■ **TASK TO CARRY OUT**
Within the data that follows, set down exactly the lines from the one containing "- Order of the" through the one containing "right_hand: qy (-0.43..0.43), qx", both ends included.

■ **DATA EXTRACT**
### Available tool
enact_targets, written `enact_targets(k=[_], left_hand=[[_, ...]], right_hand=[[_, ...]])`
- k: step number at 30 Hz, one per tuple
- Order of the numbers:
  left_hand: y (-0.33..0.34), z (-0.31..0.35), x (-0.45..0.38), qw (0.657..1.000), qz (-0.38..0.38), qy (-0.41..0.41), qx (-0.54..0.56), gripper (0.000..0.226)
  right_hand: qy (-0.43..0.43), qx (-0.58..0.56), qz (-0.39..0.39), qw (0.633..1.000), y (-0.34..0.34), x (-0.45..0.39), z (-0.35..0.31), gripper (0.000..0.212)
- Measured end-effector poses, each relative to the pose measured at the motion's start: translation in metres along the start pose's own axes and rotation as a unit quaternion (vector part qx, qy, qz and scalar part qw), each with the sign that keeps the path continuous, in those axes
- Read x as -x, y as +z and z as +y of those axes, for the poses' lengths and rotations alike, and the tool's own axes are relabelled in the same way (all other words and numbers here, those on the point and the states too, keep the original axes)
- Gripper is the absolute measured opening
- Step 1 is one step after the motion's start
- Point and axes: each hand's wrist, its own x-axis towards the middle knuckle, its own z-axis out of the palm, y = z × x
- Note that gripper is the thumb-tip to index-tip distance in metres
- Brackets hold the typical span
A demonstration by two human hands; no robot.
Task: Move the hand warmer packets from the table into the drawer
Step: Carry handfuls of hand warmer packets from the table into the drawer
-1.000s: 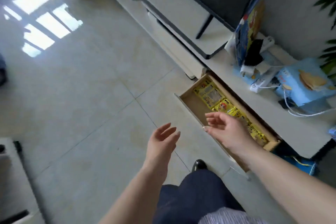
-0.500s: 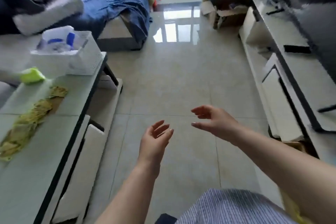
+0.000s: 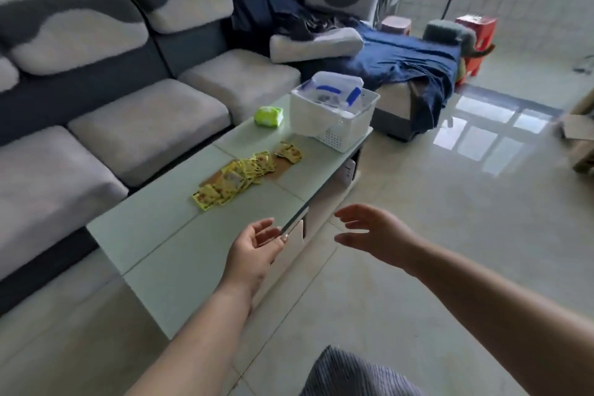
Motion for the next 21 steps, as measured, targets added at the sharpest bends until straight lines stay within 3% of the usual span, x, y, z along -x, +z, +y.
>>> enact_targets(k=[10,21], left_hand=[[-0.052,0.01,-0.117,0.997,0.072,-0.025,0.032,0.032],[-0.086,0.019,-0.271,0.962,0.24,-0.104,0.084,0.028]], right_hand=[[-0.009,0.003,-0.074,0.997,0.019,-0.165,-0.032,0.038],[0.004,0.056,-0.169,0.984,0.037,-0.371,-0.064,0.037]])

■ **SOLUTION TO THE EXERCISE**
- Order of the numbers:
  left_hand: y (-0.33..0.34), z (-0.31..0.35), x (-0.45..0.38), qw (0.657..1.000), qz (-0.38..0.38), qy (-0.41..0.41), qx (-0.54..0.56), gripper (0.000..0.226)
  right_hand: qy (-0.43..0.43), qx (-0.58..0.56), qz (-0.39..0.39), qw (0.633..1.000), y (-0.34..0.34), x (-0.45..0.39), z (-0.35..0.31), gripper (0.000..0.212)

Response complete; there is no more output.